AfD bleibt trotz Umfrageknick stärkste Kraft in Mecklenburg-Vorpommern
Clara FrankeAfD reagiert auf Umfrageergebnisse mit 'Ruhigkeit' - AfD bleibt trotz Umfrageknick stärkste Kraft in Mecklenburg-Vorpommern
Die AfD bleibt in der jüngsten Umfrage zur Landtagswahl in Mecklenburg-Vorpommern trotz eines leichten Rückgangs der Zustimmungswerte stärkste Kraft. Enrico Schult hat sich in einem knapp gewonnenen internen Abstimmungskampf gegen Nikolaus Kramer durchgesetzt und führt nun die Landesliste der Partei an. Die Wahl findet am 20. September 2026 statt – während sich die Umfragewerte verschieben und die politische Landschaft neu formt.
Die AfD verlor seit September drei Prozentpunkte und kommt in der aktuellen Erhebung auf 35 Prozent, nach zuvor 38 Prozent. Dieser Rückgang folgt auf interne Streitigkeiten um die Spitzenkandidatur, die nach Einschätzung einiger Beobachter das Standing der Partei geschwächt haben könnten. Dennoch bleibt die AfD bei den Wählern weiterhin die mit Abstand stärkste Kraft.

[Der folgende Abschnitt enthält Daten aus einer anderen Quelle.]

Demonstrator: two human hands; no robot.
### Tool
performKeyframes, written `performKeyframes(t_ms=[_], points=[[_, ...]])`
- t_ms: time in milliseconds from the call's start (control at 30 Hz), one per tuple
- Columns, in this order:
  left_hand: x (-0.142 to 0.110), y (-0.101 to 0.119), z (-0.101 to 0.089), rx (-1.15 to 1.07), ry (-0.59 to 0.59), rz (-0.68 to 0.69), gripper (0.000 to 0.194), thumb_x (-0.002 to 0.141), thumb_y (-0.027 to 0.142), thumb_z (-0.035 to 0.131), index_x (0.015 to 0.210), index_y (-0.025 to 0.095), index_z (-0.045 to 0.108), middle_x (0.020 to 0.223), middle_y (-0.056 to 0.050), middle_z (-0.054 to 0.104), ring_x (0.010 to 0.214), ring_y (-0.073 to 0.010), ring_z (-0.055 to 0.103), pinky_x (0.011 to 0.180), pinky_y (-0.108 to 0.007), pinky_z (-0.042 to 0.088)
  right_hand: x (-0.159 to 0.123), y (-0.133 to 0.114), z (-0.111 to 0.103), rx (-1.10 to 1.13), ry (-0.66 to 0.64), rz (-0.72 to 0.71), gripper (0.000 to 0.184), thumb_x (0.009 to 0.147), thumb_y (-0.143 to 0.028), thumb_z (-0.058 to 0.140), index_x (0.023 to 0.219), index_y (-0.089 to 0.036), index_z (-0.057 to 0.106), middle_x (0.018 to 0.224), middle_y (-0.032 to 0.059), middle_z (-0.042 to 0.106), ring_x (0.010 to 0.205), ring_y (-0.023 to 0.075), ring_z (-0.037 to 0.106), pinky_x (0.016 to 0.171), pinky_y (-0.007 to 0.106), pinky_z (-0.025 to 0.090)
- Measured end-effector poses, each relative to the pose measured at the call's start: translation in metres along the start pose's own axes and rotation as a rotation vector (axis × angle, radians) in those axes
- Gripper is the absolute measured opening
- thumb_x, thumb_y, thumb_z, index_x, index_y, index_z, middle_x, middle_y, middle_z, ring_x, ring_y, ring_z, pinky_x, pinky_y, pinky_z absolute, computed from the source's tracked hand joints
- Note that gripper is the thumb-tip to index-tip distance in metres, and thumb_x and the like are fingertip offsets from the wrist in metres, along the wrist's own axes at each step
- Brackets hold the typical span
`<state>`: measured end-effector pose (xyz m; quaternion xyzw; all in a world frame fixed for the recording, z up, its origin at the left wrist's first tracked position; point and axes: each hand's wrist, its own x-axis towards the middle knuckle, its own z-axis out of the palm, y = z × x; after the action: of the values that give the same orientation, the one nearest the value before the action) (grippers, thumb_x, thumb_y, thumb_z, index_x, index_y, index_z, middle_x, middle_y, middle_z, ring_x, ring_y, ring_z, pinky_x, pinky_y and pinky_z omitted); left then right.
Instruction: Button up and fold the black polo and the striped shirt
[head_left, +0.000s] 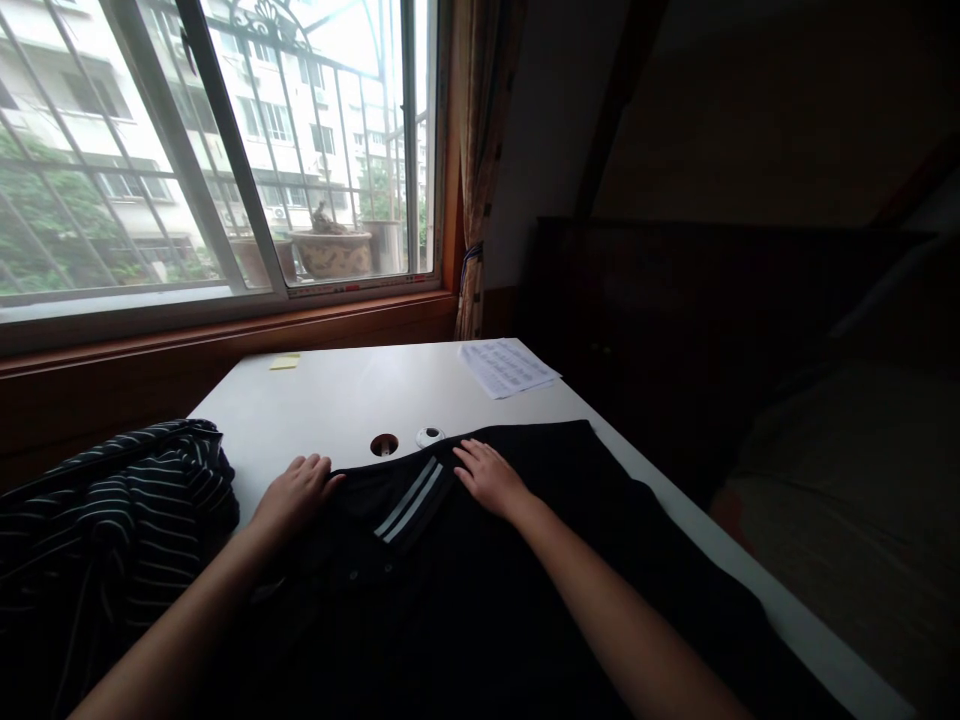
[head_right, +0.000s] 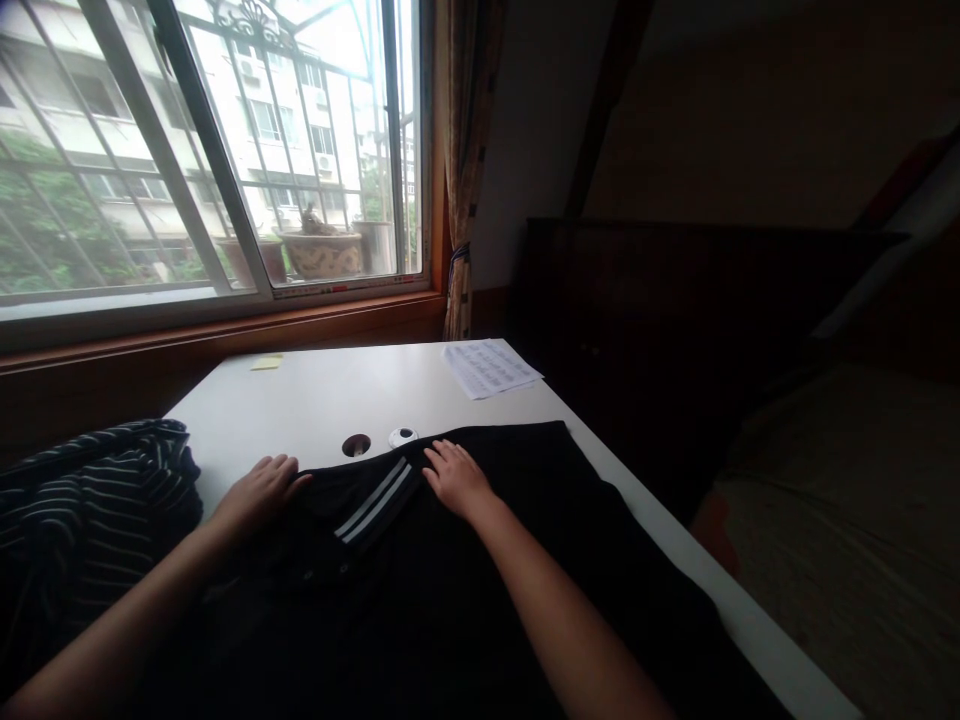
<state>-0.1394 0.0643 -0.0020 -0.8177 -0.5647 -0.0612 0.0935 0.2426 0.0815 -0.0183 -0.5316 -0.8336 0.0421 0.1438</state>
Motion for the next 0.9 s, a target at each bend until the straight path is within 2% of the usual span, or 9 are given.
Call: performKeyframes(t_ms=[100, 267, 400, 500, 567, 667, 733, 800, 900], points=[[0.001, -0.007, 0.008, 0.021, -0.03, -0.006, 0.034, 0.102, 0.043, 0.036, 0.103, 0.017, 0.057, 0.101, -0.011, 0.061, 0.097, -0.0265, 0.053, 0.088, -0.036, 0.042, 0.013, -0.004, 0.004, -0.006, -0.023, 0.025, 0.054, 0.099, -0.048, 0.037, 0.146, -0.021, 0.045, 0.156, 0.006, 0.036, 0.146, 0.0224, 0.028, 0.121, 0.04, 0.018], [0.005, -0.012, 0.011, 0.031, -0.053, -0.062, 0.033, 0.101, 0.045, 0.041, 0.106, 0.016, 0.056, 0.102, -0.012, 0.06, 0.098, -0.0273, 0.053, 0.089, -0.037, 0.042, 0.017, 0.023, -0.002, -0.039, -0.052, 0.122, 0.059, 0.099, -0.052, 0.033, 0.149, -0.02, 0.039, 0.16, 0.0064, 0.027, 0.148, 0.0214, 0.022, 0.121, 0.043, 0.015], [0.003, -0.007, 0.001, 0.022, -0.056, -0.138, 0.036, 0.101, 0.047, 0.038, 0.107, 0.016, 0.055, 0.104, -0.012, 0.056, 0.097, -0.0283, 0.052, 0.081, -0.037, 0.045, 0.006, 0.053, -0.011, -0.074, -0.057, 0.215, 0.061, 0.1, -0.052, 0.031, 0.15, -0.019, 0.036, 0.161, 0.0076, 0.024, 0.149, 0.0216, 0.019, 0.12, 0.044, 0.014], [0.005, 0.001, -0.012, 0.012, -0.044, -0.168, 0.03, 0.099, 0.042, 0.042, 0.113, 0.019, 0.056, 0.112, -0.013, 0.054, 0.103, -0.0294, 0.051, 0.079, -0.037, 0.047, -0.005, 0.065, -0.017, -0.103, -0.048, 0.288, 0.061, 0.101, -0.05, 0.027, 0.151, -0.015, 0.035, 0.161, 0.011, 0.023, 0.149, 0.0238, 0.018, 0.12, 0.047, 0.014], [0.011, 0.011, -0.021, -0.006, -0.002, -0.097, 0.028, 0.097, 0.033, 0.047, 0.12, 0.021, 0.056, 0.12, -0.012, 0.054, 0.109, -0.0296, 0.05, 0.084, -0.038, 0.047, -0.013, 0.062, -0.017, -0.117, -0.04, 0.316, 0.063, 0.101, -0.049, 0.025, 0.151, -0.012, 0.034, 0.161, 0.0133, 0.021, 0.149, 0.0257, 0.017, 0.12, 0.049, 0.013], [0.026, 0.039, -0.027, -0.089, 0.07, 0.108, 0.031, 0.096, 0.023, 0.045, 0.125, 0.022, 0.058, 0.127, -0.01, 0.056, 0.114, -0.0267, 0.052, 0.096, -0.041, 0.045, -0.023, 0.041, -0.011, -0.119, -0.051, 0.269, 0.064, 0.1, -0.053, 0.027, 0.151, -0.015, 0.034, 0.162, 0.0096, 0.021, 0.15, 0.0232, 0.016, 0.121, 0.044, 0.011], [0.037, 0.063, -0.024, -0.148, 0.088, 0.235, 0.031, 0.097, 0.026, 0.045, 0.125, 0.023, 0.06, 0.128, -0.009, 0.058, 0.119, -0.0261, 0.052, 0.104, -0.042, 0.042, -0.029, 0.027, -0.006, -0.103, -0.064, 0.203, 0.065, 0.099, -0.055, 0.027, 0.152, -0.017, 0.034, 0.161, 0.0074, 0.023, 0.15, 0.0216, 0.017, 0.121, 0.042, 0.012], [0.043, 0.086, -0.016, -0.183, 0.092, 0.327, 0.038, 0.098, 0.033, 0.046, 0.134, 0.025, 0.055, 0.138, -0.008, 0.055, 0.134, -0.0276, 0.043, 0.113, -0.045, 0.034, -0.036, 0.022, -0.004, -0.091, -0.062, 0.161, 0.067, 0.099, -0.057, 0.025, 0.152, -0.017, 0.033, 0.161, 0.0076, 0.024, 0.149, 0.0217, 0.018, 0.121, 0.042, 0.013], [0.044, 0.103, 0.003, -0.21, 0.045, 0.367, 0.047, 0.101, 0.045, 0.04, 0.143, 0.026, 0.047, 0.151, -0.006, 0.045, 0.144, -0.0288, 0.031, 0.117, -0.05, 0.026, -0.051, 0.043, -0.008, -0.119, -0.047, 0.192, 0.068, 0.099, -0.058, 0.023, 0.152, -0.017, 0.032, 0.161, 0.0073, 0.024, 0.149, 0.0213, 0.019, 0.121, 0.042, 0.014]])
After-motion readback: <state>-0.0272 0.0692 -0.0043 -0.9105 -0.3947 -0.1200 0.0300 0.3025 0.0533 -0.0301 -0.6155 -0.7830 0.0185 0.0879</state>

Enrico Schult, der nun als Spitzenkandidat feststeht, zeigte sich gelassen angesichts der Umfrageergebnisse. Sein Sieg über Kramer fiel nach einer umstrittenen Abstimmung aus, die die innerparteilichen Gräben widerspiegelt. Gleichzeitig legte die SPD im selben Zeitraum von 19 auf 25 Prozent zu und konnte damit deutlich an Boden gewinnen.
Für die Zukunft hat sich die AfD ehrgeizige Ziele gesetzt: Die Partei strebt an, ihre Zustimmungswerte in Richtung der 40-Prozent-Marke zu treiben und gleichzeitig die direkte Bürgeransprache zu intensivieren. Ob diese Bemühungen den aktuellen Umfrageschwung umkehren können, bleibt abzuwarten.
Die AfD behält in Mecklenburg-Vorpommern zwar die Führung, doch ihre Unterstützung hat leicht nachgelassen. Der Aufstieg der SPD erhöht den Druck im Vorfeld der Wahl 2026. Mit Schult an der Spitze wird sich nun zeigen, ob es der Partei gelingt, verlorenes Terrain zurückzugewinnen – oder zumindest ihren aktuellen Vorsprung zu halten.